OpinionAntisemitism

Opposing Israel’s just war is antisemitic

The "whole world" can definitely be wrong when it attacks Israel.

Mehdi Hasan and Jon Lovett speak onstage during a Crooked Media-Lovett or Leave It: Live on Tour event on April 25, 2024 in Washington, D.C. Credit: Paul Morigi/Getty Images.
Mehdi Hasan and Jon Lovett speak onstage during a Crooked Media-Lovett or Leave It: Live on Tour event on April 25, 2024 in Washington, D.C. Credit: Paul Morigi/Getty Images.
Farley Weiss
Farley Weiss is chairman of the Israel Heritage Foundation (IHF) and former president of the National Council of Young Israel.

On June 17 in Toronto, the Munk Debates pitted famous British journalist and author Douglas Murray and British barrister and international law expert Natasha Hausdorff against former MSNBC host Mehdi Hasan and Haaretz journalist Gideon Levy. They debated the issue of whether anti-Zionism is antisemitism.

At the end of the debate, over two-thirds of the audience voted that anti-Zionism is antisemitism. Most agreed even before the debate took place.

The debate offered an important glimpse into the antisemitism of those who oppose the right of the Jewish people to a state of their own in their ancestral homeland.  

Hasan repeatedly claimed that Zionism is a recent phenomenon dating from the last 150 years. He clearly lacks basic knowledge of Judaism and Jewish history.

Zionism is part and parcel of Judaism. The Chanukah holiday celebrates the restoration of Jewish sovereignty over Jerusalem and the Temple Mount. At the end of Yom Kippur and the Passover seder, Jews say, “Next year in Jerusalem.” Jews face Jerusalem when they pray. King David established Jerusalem as the capital of a Jewish state 3,000 years ago. Remnants of his palace can be viewed at Ir David in Jerusalem’s Old City.

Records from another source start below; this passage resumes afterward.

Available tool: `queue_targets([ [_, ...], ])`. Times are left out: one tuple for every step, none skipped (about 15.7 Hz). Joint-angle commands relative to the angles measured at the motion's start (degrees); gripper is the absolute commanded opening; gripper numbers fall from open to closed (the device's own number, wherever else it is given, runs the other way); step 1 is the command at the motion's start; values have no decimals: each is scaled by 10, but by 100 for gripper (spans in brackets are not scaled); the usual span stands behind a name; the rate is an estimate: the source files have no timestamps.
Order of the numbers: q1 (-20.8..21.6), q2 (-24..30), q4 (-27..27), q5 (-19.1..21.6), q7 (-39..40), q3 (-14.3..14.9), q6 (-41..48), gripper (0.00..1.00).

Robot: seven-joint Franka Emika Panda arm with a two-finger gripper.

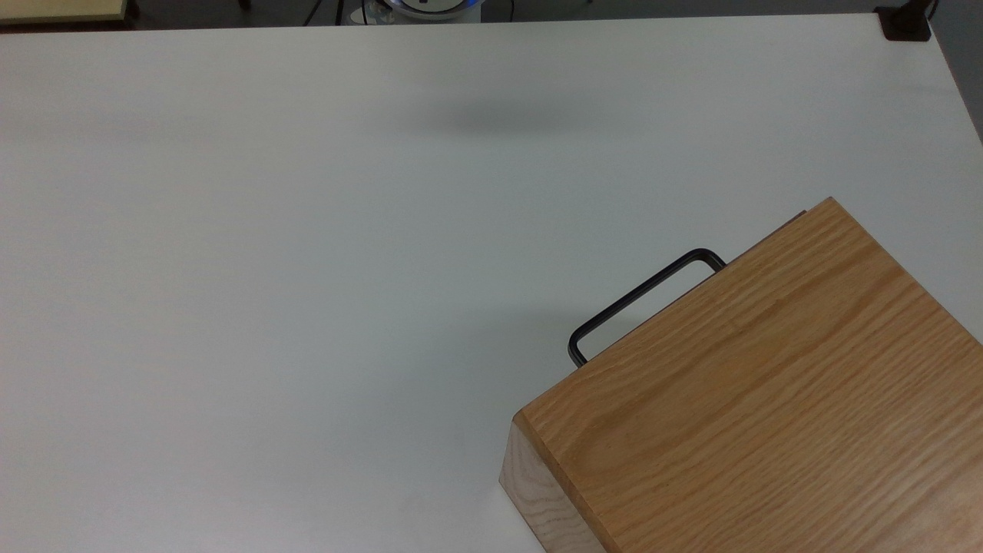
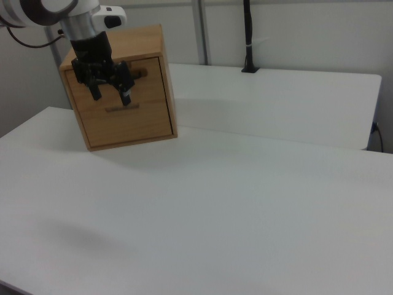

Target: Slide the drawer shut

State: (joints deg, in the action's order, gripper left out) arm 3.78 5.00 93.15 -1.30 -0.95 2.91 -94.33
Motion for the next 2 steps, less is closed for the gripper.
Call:
queue_targets([
  [-4,-10,-10,10,-8,0,-4,100],
  [-6,-10,-10,10,-6,0,-3,100],
])
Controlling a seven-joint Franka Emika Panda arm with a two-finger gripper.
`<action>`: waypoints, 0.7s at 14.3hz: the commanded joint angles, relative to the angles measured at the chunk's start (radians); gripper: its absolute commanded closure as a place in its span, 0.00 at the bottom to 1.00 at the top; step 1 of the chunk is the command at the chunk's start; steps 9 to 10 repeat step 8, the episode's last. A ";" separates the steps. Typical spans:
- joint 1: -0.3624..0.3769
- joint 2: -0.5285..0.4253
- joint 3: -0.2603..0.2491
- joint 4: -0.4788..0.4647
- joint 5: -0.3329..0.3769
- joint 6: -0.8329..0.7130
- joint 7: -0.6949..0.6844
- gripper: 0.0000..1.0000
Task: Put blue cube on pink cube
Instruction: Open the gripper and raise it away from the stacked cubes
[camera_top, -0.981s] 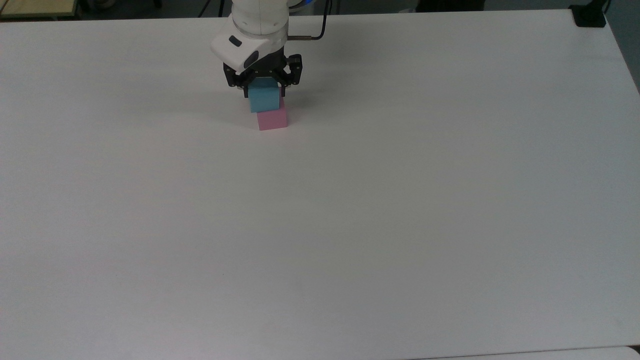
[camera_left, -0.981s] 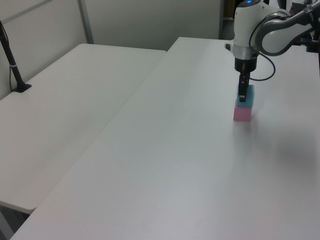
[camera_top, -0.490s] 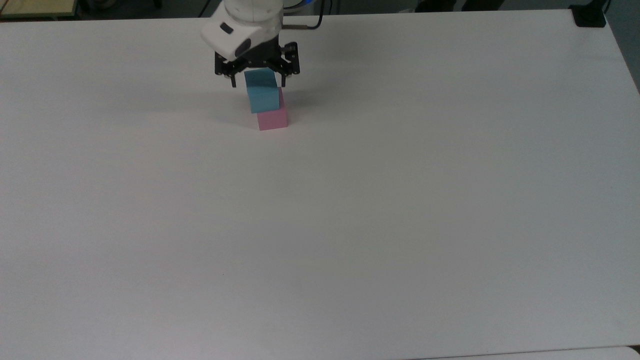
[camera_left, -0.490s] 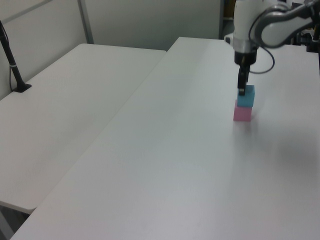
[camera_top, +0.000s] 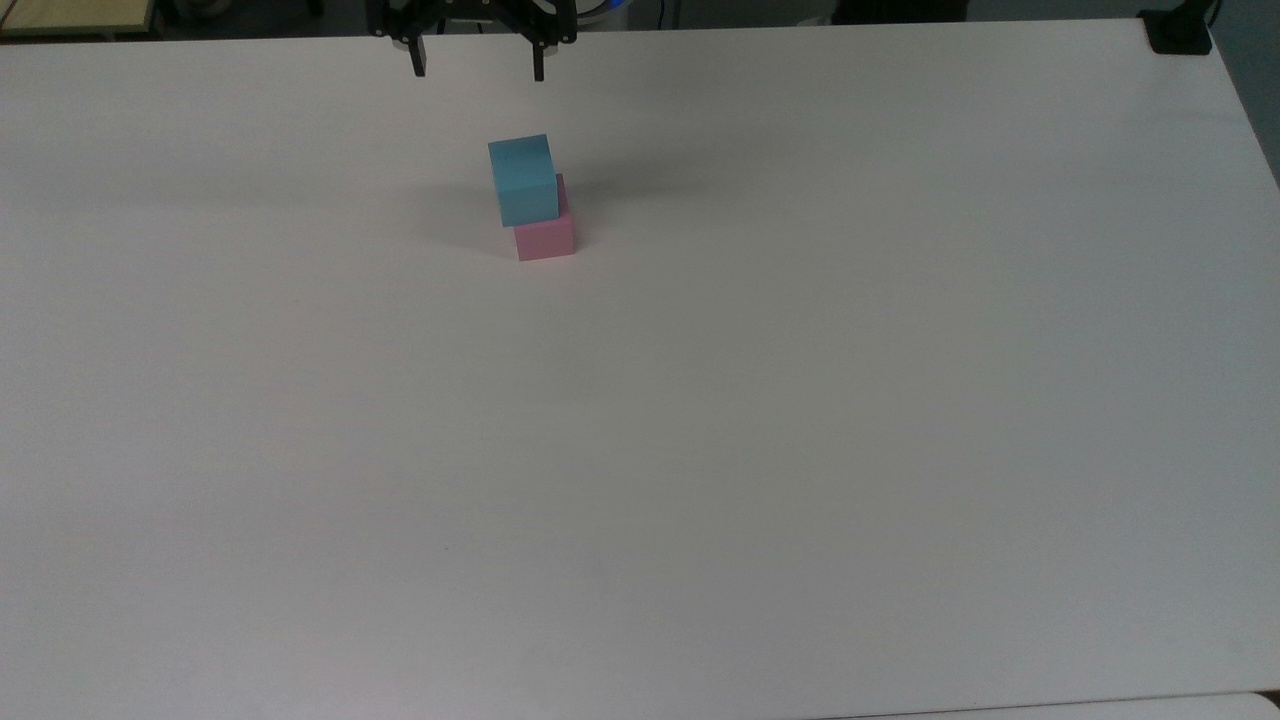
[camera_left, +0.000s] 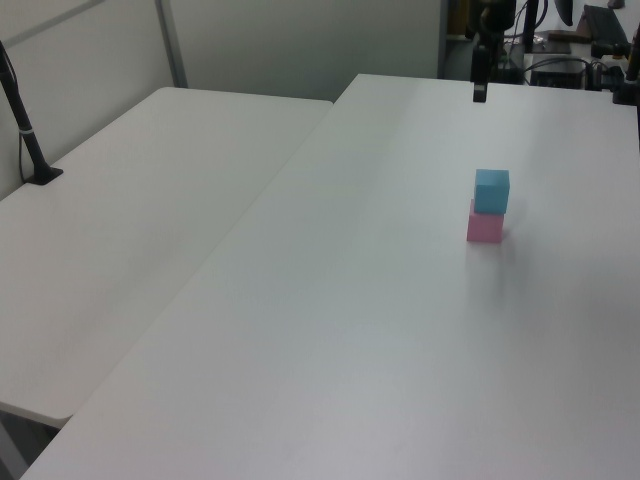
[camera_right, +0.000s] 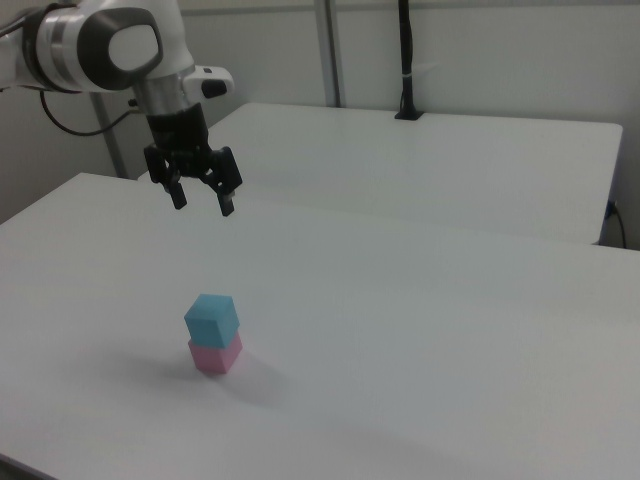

The Jewish people never gave up their claim to Jerusalem despite being expelled from their homeland by the Romans 2,000 years ago.  According to Jewish history and Judaism, the Jewish people have a right to their own homeland in the Land of Israel.  

After World War I, the Allied powers considered the question of who had a rightful claim to the Land of Israel. At San Remo in 1920, Allied leaders heard from both Arabs and Jews. They decided to give the Arabs many nations, like Syria and Iraq. The Land of Israel was given to the Jews. 

In 1922, the League of Nations approved the establishment of a Jewish homeland in the Land of Israel. Since the U.S. was not part of the League of Nations, the British concluded a separate agreement with the U.S. known as the Anglo-American Treaty. It was ratified by the U.S. Senate and signed by President Calvin Coolidge in 1924. It granted legal legitimacy to the Jewish right to the Land of Israel.

The United Nations adopted the League of Nations’ decisions when the U.N. was established and the U.S. has never abrogated the Anglo-American Treaty. Accordingly, under international law, the Jewish people have the right to the State of Israel.  

Gideon Levy raised the argument that the entire world can’t be wrong in criticizing Israel. This implies that because the U.N. and others have criticized Israel, the criticism must be valid. 

When Hitler rose to power and decided to massacre six million Jews, the world abandoned the Jewish people. Would Gideon Levy claim that because the whole world decided not to admit Jews fleeing the Holocaust, the world made the right decision?

Only four years after the Holocaust conclusively demonstrated that the Jewish people needed their own state, the whole world refused to give arms to the Jewish people fighting for their independence. Czechoslovakia was the only exception. Did that make the whole world right?

In 1967, with several Arab nations poised to annihilate Israel, the whole world did nothing. Israel saved itself with a preemptive strike and a lightning-fast military offensive that destroyed the Arab armies. Was the world right to once again abandon Israel in its hour of existential need?

In other words, the whole world has repeatedly shown itself to be biased against the Jews and it continues to be biased today.  

Moreover, Hasan and Levy were essentially advocating an apartheid regime. The Jews are currently a majority of the people from the Mediterranean Sea to the Jordan River. Advocating the replacement of Israel with a Palestinian Arab state inherently involves support for an apartheid minority regime.

Since Hamas makes clear in Article 7 of its founding charter that it supports murdering all Jews, it is obvious that supporting Hamas rule means you support the murder of seven million Jews, including two million Jewish children.

The Jewish people have a just claim to their own state in the Land of Israel. It is currently fighting a war against an evil and genocidal entity. Those who oppose that war, like Mehdi Hasan and even the Jewish Gideon Levy, are antisemites.

The opinions and facts presented in this article are those of the author, and neither JNS nor its partners assume any responsibility for them.